Friday, November 28, 2008

A Very Dennis Thanksgiving Special

Live! Recorded many months ago from an undisclosed location in Modesto, California, it’s:

A VERY DENNIS THANKSGIVING SPECIAL!


Starring:

Dennis!



And His special, Special Guest Stars (scheduled to appear):

Meta-Knight!


Optimus Prime!


Axl Rose!


El Ricardi!


Jambi!


Dennis Hopper!


Alton Brown!


And the Food in The Refrigerator!™




And Also Starring:

ALF!


John Madden!


Some Cylons from Battlestar Galactica!


Brian Williams!



Mr. Bill!


Mr. Bean!


Seth Green!


Paula Deen!


“Weird Al” Yankovic!



C-3PO!


Burl Ives!



And President-Elect Barack Obama!


As well as a special musical performance!




A Very Dennis Thanksgiving Special is Sponsored by:

Jones Soda!

And by:

Hardees: “Heart Attack on a Bun” Never Tasted So Awesome!




Dum, dum, dum...



Oh, hi! Didn’t see you there! I’m legendary “Beaming For Bunnies” character Dennis!

(Canned Applause)


You know, every year around this time of Thanksgiving, there’s nothing I love to do more than watch all of the great Holiday Specials on TV! But I’ve noticed something: There are hardly any good Thanksgiving specials! Sure, there’s that fantastic episode of “WKRP in Cincinnati,” where that guy thought that the turkeys could fly, and let’s not forget the Garfield & Peanuts Thanksgiving specials!


But the problem with them is, honestly: They all stink compared to their superior Christmas and Halloween outings! This year I want to break up the monotony and give the Beaming For Bunnies readers the ultimate Thanksgiving Spectacle: Dinner! Turkey! Dancing! Music! Parades! Some Football, perhaps! And my special, special Celebrity friends! They should be arriving any second.

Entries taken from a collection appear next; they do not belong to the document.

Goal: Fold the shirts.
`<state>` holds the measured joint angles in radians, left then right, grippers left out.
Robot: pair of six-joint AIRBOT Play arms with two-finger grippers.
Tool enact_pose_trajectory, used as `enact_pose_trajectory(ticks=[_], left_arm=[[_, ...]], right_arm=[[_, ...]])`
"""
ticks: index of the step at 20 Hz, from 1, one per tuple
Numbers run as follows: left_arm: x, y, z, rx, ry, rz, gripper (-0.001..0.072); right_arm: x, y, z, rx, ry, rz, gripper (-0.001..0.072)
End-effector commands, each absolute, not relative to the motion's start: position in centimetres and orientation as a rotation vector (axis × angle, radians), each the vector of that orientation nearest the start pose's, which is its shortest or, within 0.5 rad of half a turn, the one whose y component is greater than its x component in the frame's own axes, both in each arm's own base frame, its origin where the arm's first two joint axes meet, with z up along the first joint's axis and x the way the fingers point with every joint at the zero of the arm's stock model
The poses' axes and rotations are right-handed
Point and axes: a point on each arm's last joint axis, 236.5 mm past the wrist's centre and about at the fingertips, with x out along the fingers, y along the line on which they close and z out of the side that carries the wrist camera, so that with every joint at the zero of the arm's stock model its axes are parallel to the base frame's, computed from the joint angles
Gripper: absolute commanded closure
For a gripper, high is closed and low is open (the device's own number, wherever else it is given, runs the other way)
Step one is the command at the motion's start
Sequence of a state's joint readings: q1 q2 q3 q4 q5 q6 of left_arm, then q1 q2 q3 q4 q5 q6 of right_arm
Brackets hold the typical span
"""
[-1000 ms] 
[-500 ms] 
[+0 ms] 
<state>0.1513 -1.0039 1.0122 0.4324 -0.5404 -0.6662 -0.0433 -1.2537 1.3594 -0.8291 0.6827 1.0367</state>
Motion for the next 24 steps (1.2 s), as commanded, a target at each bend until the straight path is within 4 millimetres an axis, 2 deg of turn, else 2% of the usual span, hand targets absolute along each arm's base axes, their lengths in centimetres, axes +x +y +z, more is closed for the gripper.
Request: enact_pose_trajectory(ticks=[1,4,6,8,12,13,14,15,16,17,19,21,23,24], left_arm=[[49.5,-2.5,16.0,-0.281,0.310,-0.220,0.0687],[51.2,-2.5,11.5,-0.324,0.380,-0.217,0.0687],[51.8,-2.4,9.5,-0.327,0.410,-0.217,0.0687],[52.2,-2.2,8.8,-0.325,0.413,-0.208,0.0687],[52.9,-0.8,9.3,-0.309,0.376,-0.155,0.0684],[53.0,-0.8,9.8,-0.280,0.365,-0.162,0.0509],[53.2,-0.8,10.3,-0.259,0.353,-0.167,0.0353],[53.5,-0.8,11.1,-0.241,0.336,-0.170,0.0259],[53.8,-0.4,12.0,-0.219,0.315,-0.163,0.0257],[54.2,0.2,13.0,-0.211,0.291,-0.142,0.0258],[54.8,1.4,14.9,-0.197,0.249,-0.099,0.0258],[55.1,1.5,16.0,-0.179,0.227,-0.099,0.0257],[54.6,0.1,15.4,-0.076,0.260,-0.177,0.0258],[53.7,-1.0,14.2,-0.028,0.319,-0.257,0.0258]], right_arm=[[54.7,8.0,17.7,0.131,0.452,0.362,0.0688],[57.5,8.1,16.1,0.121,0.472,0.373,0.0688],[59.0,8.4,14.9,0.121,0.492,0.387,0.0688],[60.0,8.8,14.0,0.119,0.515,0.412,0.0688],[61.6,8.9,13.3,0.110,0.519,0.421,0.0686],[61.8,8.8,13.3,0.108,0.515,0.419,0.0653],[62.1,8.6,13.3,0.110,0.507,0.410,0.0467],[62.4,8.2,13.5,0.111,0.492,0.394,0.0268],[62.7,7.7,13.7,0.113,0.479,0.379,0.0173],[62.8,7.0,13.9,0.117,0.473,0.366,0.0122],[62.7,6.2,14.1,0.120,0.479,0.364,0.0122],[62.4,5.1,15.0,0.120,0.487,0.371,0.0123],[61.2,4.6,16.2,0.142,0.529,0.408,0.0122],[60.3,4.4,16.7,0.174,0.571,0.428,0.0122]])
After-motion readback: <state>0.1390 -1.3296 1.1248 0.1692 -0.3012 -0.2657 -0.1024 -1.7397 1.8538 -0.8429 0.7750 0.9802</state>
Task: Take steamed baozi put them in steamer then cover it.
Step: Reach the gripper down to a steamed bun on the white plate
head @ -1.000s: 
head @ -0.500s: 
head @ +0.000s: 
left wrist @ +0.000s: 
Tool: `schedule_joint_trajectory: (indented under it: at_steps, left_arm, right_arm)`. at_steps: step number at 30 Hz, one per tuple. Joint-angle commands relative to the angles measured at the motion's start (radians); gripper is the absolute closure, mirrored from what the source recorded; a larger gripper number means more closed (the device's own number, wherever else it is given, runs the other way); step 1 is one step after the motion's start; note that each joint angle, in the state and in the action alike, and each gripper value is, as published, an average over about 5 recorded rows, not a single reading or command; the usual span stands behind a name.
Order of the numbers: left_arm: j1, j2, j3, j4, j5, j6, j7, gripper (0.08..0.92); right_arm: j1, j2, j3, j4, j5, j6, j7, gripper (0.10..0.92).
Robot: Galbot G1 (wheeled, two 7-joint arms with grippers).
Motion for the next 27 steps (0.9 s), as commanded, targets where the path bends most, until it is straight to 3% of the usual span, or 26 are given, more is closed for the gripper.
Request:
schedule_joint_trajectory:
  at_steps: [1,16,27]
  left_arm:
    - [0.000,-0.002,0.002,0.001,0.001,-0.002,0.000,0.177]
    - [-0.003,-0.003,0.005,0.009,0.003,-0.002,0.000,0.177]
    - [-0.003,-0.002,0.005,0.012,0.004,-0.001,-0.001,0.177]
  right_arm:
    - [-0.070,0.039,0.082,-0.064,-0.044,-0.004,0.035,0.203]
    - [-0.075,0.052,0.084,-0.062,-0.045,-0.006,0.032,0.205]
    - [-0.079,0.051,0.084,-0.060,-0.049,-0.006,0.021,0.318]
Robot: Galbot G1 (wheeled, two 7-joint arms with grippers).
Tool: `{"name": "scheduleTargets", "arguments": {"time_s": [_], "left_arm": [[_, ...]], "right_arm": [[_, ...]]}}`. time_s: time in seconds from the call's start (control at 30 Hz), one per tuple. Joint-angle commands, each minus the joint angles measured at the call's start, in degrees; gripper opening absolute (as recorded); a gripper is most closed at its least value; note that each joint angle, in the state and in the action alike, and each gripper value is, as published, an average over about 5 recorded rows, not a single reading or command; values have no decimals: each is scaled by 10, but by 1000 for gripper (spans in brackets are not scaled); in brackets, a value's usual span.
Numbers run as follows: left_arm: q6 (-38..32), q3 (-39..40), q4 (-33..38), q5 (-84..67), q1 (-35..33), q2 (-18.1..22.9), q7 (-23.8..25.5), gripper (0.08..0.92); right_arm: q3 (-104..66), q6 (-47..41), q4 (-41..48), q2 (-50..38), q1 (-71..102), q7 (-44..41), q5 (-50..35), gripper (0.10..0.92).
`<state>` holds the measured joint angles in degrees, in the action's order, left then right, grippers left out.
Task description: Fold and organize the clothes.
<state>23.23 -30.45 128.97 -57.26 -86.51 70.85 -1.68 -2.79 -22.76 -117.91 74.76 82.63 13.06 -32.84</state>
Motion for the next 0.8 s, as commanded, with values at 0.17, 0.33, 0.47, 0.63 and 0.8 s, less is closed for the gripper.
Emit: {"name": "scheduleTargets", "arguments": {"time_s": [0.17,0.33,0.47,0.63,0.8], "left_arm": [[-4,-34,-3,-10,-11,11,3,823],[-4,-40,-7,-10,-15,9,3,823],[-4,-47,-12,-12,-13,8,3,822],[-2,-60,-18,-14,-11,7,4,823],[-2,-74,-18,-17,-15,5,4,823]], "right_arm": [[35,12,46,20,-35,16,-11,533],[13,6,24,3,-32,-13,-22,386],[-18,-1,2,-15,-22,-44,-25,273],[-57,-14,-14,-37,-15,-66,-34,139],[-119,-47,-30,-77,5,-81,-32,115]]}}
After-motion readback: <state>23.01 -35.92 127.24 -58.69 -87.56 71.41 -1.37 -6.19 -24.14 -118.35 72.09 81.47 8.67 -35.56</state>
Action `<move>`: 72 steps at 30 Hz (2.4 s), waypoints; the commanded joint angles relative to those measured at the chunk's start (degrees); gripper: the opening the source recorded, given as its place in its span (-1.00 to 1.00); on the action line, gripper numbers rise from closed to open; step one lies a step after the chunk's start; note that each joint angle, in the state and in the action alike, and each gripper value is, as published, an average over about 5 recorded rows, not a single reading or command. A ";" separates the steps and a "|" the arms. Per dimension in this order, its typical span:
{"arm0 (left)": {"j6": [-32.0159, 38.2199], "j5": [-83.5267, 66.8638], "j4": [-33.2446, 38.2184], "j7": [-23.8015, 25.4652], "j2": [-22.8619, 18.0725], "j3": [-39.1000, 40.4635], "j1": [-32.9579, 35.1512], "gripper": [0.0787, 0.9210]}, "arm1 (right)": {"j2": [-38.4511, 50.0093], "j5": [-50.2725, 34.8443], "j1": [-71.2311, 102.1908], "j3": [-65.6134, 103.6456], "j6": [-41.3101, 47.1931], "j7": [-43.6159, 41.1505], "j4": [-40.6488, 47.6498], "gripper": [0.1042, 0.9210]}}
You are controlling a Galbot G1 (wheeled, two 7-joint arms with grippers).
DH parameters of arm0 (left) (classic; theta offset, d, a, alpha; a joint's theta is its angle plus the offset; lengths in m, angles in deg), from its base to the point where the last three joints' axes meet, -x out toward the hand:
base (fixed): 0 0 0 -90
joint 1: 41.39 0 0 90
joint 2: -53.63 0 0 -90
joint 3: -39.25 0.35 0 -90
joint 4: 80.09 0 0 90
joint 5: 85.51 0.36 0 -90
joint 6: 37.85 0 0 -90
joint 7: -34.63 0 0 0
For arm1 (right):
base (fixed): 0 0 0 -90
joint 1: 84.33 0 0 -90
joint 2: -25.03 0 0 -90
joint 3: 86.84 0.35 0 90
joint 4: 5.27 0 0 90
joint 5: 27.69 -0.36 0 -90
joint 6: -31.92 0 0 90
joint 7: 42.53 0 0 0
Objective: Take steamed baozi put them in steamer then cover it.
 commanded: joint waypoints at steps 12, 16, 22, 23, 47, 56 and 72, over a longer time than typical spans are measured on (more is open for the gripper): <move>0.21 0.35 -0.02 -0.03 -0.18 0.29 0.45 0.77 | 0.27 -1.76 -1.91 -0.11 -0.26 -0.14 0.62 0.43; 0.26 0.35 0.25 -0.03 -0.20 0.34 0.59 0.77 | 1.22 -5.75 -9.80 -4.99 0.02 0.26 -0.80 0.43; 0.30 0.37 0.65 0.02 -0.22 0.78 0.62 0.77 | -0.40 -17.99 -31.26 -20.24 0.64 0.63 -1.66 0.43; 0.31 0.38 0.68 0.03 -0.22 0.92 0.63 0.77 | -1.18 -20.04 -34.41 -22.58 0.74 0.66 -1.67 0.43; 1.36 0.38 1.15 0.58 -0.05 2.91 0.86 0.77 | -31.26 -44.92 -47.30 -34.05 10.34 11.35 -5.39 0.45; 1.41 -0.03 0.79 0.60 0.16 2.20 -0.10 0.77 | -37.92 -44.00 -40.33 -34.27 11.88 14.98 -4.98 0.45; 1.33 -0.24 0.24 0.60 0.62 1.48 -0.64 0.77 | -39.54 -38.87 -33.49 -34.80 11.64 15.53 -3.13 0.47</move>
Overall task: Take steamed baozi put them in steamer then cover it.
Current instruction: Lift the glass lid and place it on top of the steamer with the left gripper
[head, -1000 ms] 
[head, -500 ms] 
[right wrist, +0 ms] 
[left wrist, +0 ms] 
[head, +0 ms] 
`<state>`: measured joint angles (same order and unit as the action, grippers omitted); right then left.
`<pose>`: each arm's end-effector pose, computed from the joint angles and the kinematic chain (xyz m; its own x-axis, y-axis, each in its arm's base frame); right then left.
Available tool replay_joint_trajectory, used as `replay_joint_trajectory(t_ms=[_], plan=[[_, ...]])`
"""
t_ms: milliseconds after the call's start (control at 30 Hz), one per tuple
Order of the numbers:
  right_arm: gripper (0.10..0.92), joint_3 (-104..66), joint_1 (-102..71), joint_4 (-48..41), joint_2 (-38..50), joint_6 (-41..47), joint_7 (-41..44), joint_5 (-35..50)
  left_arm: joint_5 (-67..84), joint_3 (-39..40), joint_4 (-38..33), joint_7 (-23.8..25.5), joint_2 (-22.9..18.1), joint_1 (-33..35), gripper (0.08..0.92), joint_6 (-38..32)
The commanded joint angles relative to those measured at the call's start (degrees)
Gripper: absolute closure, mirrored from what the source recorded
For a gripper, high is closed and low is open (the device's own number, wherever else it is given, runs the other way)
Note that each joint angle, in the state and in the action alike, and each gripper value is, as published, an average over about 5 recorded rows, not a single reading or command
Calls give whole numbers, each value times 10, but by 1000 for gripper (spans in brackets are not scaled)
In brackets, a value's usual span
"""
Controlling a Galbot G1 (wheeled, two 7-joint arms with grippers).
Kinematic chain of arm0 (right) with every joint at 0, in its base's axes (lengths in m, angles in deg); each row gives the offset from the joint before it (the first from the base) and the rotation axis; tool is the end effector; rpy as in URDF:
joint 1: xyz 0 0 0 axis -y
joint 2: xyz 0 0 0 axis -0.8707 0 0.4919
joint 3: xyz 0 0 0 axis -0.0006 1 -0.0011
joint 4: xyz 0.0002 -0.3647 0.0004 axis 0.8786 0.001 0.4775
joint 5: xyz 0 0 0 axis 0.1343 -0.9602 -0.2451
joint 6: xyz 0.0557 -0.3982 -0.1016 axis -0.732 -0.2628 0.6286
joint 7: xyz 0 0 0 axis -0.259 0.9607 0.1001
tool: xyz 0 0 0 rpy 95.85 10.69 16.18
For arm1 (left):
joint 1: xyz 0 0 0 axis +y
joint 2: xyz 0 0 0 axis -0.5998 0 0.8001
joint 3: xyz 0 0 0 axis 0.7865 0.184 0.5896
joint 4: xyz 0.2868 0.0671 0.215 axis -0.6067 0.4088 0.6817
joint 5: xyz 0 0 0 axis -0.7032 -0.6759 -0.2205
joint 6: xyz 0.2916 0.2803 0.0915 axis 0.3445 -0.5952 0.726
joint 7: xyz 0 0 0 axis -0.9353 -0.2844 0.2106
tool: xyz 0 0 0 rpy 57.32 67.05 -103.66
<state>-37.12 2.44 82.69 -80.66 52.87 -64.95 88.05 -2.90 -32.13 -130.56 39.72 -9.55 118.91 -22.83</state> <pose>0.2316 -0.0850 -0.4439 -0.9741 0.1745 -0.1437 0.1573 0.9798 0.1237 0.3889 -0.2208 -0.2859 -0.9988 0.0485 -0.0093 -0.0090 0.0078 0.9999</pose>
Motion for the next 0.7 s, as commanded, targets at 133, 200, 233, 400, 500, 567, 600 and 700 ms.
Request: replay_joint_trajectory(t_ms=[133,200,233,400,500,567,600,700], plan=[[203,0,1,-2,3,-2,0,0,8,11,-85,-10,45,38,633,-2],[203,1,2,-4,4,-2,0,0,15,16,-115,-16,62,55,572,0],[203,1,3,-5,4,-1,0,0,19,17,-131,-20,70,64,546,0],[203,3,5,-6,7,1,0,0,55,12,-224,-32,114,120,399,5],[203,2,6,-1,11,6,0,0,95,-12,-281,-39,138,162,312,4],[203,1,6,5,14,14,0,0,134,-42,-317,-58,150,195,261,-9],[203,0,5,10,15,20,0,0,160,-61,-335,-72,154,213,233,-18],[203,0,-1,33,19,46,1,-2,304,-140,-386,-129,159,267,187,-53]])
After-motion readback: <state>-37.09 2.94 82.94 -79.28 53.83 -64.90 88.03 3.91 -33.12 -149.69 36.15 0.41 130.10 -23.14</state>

I. said.: THEY SHOULD BE ARRIVING ANY SECOND!!!

???: …Oh!

(Ding dong!)


Hmmm…Now WHO could that be?!


Dennis: Hey, it’s Smash Bros. Brawl’s Meta-Knight!

(canned applause)


Meta-Knight: Oh. Hello. Dennis! It’s Great to. Be here! I sure love thre Thranksgivins amd…Dennis, I can’t read your freakin’ Cue Cards!


Dennis: What do you want from me? I have no arms.


Meta-Knight: Fair enough. As I was trying to say, thanks for inviting me over for Thranksgivins. It’s a nice change of place from probably trying to save Dreamland from and with Kirby, and kicking Pikachu’s ass in Brawl. I can’t wait to eat that deeeeeeeee-licious turkey!


Dennis: And?

Meta-Knight: And…what?



Meta-Knight: …Oh, right. That. I am NOT singing that song!


Dennis: But it’s my Very Special Thanksgiving Special! It just wouldn’t be complete without at least ONE song! It’s for the children possibly watching out there on some pirated DVD!

Meta-Knight: *sigh* Fine. For the god-awful children.


I kissed a girl and I liked it.
The taste of her scrumptious turkey.
I was so good, it was so wrong,
It doesn’t mean I’m full tonight.

Meta-Knight: Ok, I sang the damn song, now let me eat some Turkey in peace! Sometimes I wish I wasn’t an awesome celebrity…

Dennis: All right, then. You’ve earned it.


Now, no Thanksgiving Feast is complete without the Turkey, let me see how that’s coming out in ye olde kitchen room!

(Ding Dong!)


Ooh, that’ll have to wait, I’ve got company! Now who else is at my door? Meta-Knight is already here…

A VERY DENNIS THANKSGIVING SPECIAL WILL RETURN IN JUST A MOMENT!




WE NOW RETURN TO A VERY DENNIS THANKSGIVING SPECIAL!


As I was saying before the commercial break, I wonder who’s knocking on the door?


Dennis: Wow, Autobot Leader Optimus Prime?!

(Canned Applause)


Optimus: That’s right Autobots! As soon as I heard that you were cooking a Turkey for your Earth Holiday, I had to come as quick as I could!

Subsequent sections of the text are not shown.